(Records from a data source)
+ + + +

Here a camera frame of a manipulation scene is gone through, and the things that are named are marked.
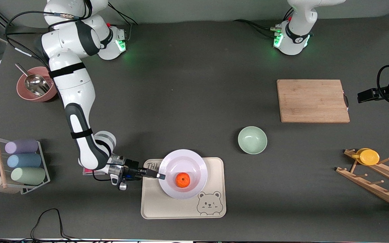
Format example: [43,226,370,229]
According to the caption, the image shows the pink bowl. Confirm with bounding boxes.
[16,66,59,102]

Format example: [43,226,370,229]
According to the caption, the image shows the yellow cup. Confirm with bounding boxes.
[352,148,380,166]

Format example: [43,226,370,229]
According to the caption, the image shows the cream bear print tray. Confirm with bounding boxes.
[141,157,227,220]

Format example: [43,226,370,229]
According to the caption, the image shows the pale purple cup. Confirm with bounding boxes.
[5,139,39,155]

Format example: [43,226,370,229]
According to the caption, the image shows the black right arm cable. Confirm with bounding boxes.
[5,10,90,68]

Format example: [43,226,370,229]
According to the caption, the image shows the metal scoop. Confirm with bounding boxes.
[15,63,50,97]

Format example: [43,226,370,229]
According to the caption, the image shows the white wire cup rack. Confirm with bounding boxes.
[0,136,51,195]

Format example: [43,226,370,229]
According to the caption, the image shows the black left base cables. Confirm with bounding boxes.
[233,19,279,37]

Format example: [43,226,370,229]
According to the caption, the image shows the pale blue cup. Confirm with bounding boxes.
[7,154,42,169]

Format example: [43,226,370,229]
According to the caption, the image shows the orange fruit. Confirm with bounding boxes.
[176,172,191,188]

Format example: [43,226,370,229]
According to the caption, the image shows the pale green cup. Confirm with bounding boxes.
[10,167,46,185]

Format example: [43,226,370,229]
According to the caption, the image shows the white round plate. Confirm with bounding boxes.
[158,149,208,199]

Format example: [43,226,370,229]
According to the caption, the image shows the black right base cables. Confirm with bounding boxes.
[106,3,139,26]

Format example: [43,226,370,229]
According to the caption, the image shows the wooden peg mug rack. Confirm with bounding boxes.
[336,148,389,213]

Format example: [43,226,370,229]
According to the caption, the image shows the wooden cutting board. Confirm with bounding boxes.
[277,79,350,123]

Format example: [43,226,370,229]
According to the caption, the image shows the black floor cable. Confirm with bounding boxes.
[0,208,80,243]

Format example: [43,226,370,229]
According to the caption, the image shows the pale green bowl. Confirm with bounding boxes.
[238,126,268,155]

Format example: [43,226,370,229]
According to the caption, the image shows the wooden rack rod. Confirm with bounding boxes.
[0,136,7,188]

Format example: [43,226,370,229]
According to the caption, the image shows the black base cables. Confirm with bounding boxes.
[106,3,139,26]
[233,19,279,37]

+ + + +

[TRY IT]
Every line above is to be repeated exactly, but no picture is to appear in the copy.

[RESULT OF THIS EXERCISE]
Here a camera frame of a manipulation scene is gone through, and the things that are named are marked.
Format example: [43,226,370,229]
According to the caption, the image shows the pink bowl. Confirm with bounding boxes.
[16,66,59,102]

Format example: [43,226,370,229]
According to the caption, the image shows the yellow cup. Confirm with bounding boxes.
[352,148,380,166]

Format example: [43,226,370,229]
According to the caption, the image shows the cream bear print tray. Confirm with bounding boxes.
[141,157,227,220]

Format example: [43,226,370,229]
According to the caption, the image shows the pale purple cup. Confirm with bounding boxes.
[5,139,39,155]

Format example: [43,226,370,229]
According to the caption, the image shows the black right arm cable. Confirm with bounding boxes.
[5,10,90,68]

Format example: [43,226,370,229]
According to the caption, the image shows the metal scoop. Confirm with bounding boxes.
[15,63,50,97]

Format example: [43,226,370,229]
According to the caption, the image shows the white wire cup rack. Confirm with bounding boxes.
[0,136,51,195]

Format example: [43,226,370,229]
According to the caption, the image shows the black left base cables. Confirm with bounding boxes.
[233,19,279,37]

Format example: [43,226,370,229]
According to the caption, the image shows the pale blue cup. Confirm with bounding boxes.
[7,154,42,169]

Format example: [43,226,370,229]
According to the caption, the image shows the orange fruit. Confirm with bounding boxes.
[176,172,191,188]

Format example: [43,226,370,229]
According to the caption, the image shows the pale green cup. Confirm with bounding boxes.
[10,167,46,185]

Format example: [43,226,370,229]
According to the caption, the image shows the white round plate. Confirm with bounding boxes.
[158,149,208,199]

Format example: [43,226,370,229]
According to the caption, the image shows the black right base cables. Confirm with bounding boxes.
[106,3,139,26]

Format example: [43,226,370,229]
According to the caption, the image shows the wooden peg mug rack. Confirm with bounding boxes.
[336,148,389,213]

Format example: [43,226,370,229]
According to the caption, the image shows the wooden cutting board. Confirm with bounding boxes.
[277,79,350,123]

Format example: [43,226,370,229]
According to the caption, the image shows the black floor cable. Confirm with bounding boxes.
[0,208,80,243]

Format example: [43,226,370,229]
According to the caption, the image shows the pale green bowl. Confirm with bounding boxes.
[238,126,268,155]

Format example: [43,226,370,229]
According to the caption, the image shows the wooden rack rod. Confirm with bounding boxes.
[0,136,7,188]

Format example: [43,226,370,229]
According to the caption, the image shows the black base cables. Confirm with bounding boxes.
[106,3,139,26]
[233,19,279,37]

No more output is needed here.